Hani bir süre önce size
Amerikalı
iki bayan tanıtmıştım da, ortak özeliklerini açıklarken ikisinin de
Türkiye’ye ve Türkler’e aşık olduklarını söylemiştim de...
O ikisinden
Türkiye’yi
ve
Türkler'i hiç görmemesine karşın. ansiklopedilerden ve kitaplardan tanıyıp seven 92 yaşında olanının,
Constance Steel’in
adresini vermiştim ya... İşte ona felç gelmiş.
Louise Barker’ in
yazarken üzüldüğü bu haberi, biz de okurken üzüldük.
Louise Barker ile kocası
Dean Barker ise, kendileri açık açık söylemiyorlar ama, yaptıklarından anlayabildiğim kadarıyla,
Constance Steel’e
şimdi hem göz ve kulak oluyorlar, hem el ve ayak oluyorlar.
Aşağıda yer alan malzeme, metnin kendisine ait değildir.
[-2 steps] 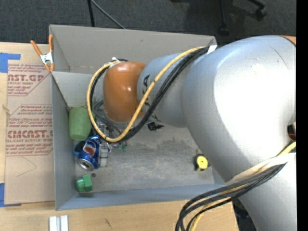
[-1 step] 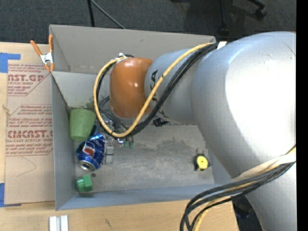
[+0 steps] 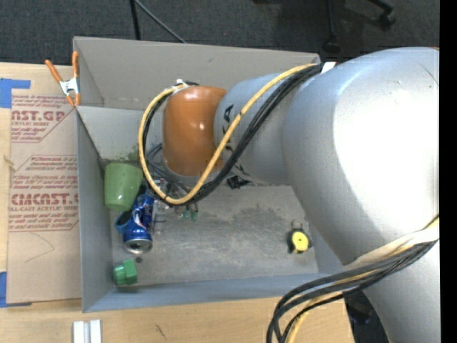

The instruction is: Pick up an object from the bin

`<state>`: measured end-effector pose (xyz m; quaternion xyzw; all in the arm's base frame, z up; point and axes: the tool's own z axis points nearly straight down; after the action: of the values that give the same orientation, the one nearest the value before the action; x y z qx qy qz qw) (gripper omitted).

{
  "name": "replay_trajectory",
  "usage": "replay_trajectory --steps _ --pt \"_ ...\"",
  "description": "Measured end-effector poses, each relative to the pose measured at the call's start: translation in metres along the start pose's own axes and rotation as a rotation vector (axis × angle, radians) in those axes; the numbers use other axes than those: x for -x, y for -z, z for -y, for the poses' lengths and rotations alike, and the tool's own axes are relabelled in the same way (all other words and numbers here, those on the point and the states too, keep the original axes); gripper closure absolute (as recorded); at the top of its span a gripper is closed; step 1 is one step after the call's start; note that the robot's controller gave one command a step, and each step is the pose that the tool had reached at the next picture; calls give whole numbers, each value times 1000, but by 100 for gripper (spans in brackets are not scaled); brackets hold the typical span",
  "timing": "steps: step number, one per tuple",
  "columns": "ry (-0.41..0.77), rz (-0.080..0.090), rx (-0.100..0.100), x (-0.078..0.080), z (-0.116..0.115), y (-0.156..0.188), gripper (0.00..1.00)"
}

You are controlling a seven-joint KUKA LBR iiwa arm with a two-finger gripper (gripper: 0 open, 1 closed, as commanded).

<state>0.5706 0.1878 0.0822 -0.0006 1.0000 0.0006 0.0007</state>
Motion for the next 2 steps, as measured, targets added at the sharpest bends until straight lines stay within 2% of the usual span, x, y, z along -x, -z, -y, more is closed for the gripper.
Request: replay_trajectory --steps 1,2 --pt "-65 3 -5 1 -26 -9 100" --pt "-87 2 -5 7 -44 4 100"
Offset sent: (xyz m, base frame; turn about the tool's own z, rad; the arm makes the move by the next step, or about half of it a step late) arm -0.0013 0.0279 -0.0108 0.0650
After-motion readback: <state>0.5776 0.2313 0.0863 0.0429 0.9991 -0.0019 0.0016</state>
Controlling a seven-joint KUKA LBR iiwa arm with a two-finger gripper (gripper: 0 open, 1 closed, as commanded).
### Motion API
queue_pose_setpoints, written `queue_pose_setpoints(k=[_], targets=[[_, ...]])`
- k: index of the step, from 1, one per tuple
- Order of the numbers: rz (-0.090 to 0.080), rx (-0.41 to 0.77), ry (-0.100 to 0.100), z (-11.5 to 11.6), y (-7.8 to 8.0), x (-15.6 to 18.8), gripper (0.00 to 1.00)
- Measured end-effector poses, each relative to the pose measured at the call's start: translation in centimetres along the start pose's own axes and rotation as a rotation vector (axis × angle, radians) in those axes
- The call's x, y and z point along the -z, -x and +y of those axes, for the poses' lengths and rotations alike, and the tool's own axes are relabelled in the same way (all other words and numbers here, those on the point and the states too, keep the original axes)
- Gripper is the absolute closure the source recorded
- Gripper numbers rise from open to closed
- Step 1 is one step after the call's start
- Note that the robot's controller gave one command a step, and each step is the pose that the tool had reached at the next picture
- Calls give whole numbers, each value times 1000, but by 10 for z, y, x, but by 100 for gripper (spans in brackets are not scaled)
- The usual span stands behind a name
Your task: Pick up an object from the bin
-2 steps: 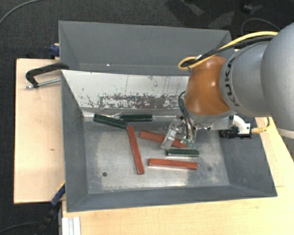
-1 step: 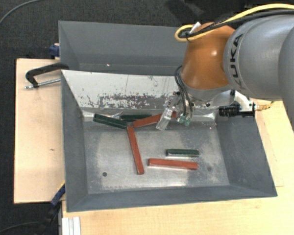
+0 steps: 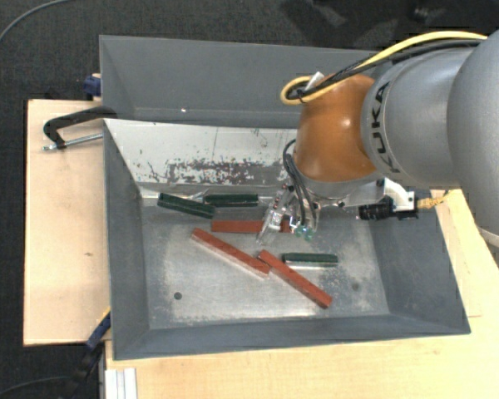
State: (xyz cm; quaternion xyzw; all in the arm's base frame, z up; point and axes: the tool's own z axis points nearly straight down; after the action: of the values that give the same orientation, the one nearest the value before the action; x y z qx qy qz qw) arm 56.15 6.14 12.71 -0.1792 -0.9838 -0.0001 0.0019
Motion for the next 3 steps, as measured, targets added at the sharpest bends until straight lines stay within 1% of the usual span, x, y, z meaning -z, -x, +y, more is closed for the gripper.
queue_pose_setpoints(k=[1,2,3], targets=[[-12,294,2,-20,-5,51,100],[-18,310,5,-21,-21,129,100],[-9,310,2,-21,-21,124,0]])
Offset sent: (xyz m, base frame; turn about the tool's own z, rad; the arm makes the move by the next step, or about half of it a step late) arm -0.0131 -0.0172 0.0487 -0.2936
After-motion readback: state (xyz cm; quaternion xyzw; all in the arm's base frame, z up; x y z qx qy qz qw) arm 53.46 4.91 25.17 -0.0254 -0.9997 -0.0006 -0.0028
Verdiğim adresine gönderdiğiniz mektuplarınız ve kartpostallarınız, onlara en çok gereksinim duyduğu bir anda, tam zamanında yetişmiş
Constance'ın
imdadına.
“Türkiye'den kendisine gönderilen ikiyüzün üstündeki mektup ve kartpostal, hastalık sonrası döneminde ona can verdi, yaşam verdi” diye devam ediyor mektubuna
Louise.
Onun, Türkiye’ye
ve
Türkler’e
karşı yıllardır tek taraflı beslediği sevgisine
Türkiye’den
ve
Türkler'den
böylesine içtenlikle karşılık gelmesi,
“dünyaları vermiş” ona...
Constance'ın gözleri artık göremediği için
Louise okumuş kendisine bu mektupları.
“İkiyüzün üstündeki mektup ve kartpostalın tümünü, tek tek okuttu bana” diyor mektubunda
“Sonra da mektup yazan her bir kişiye, kendinin de kesinlikle bir mektup göndermek istediğini söyledi.”
Constance Steel söylemiş,
Louise kaleme almış ve... Dostlarının galiba fotokopi yöntemiyle çoğalttıkları bu teşekkür mektubunu
Constance Steel, Türkiye’deki ikiyüzün üstündeki mektup arkadaşına postalamış.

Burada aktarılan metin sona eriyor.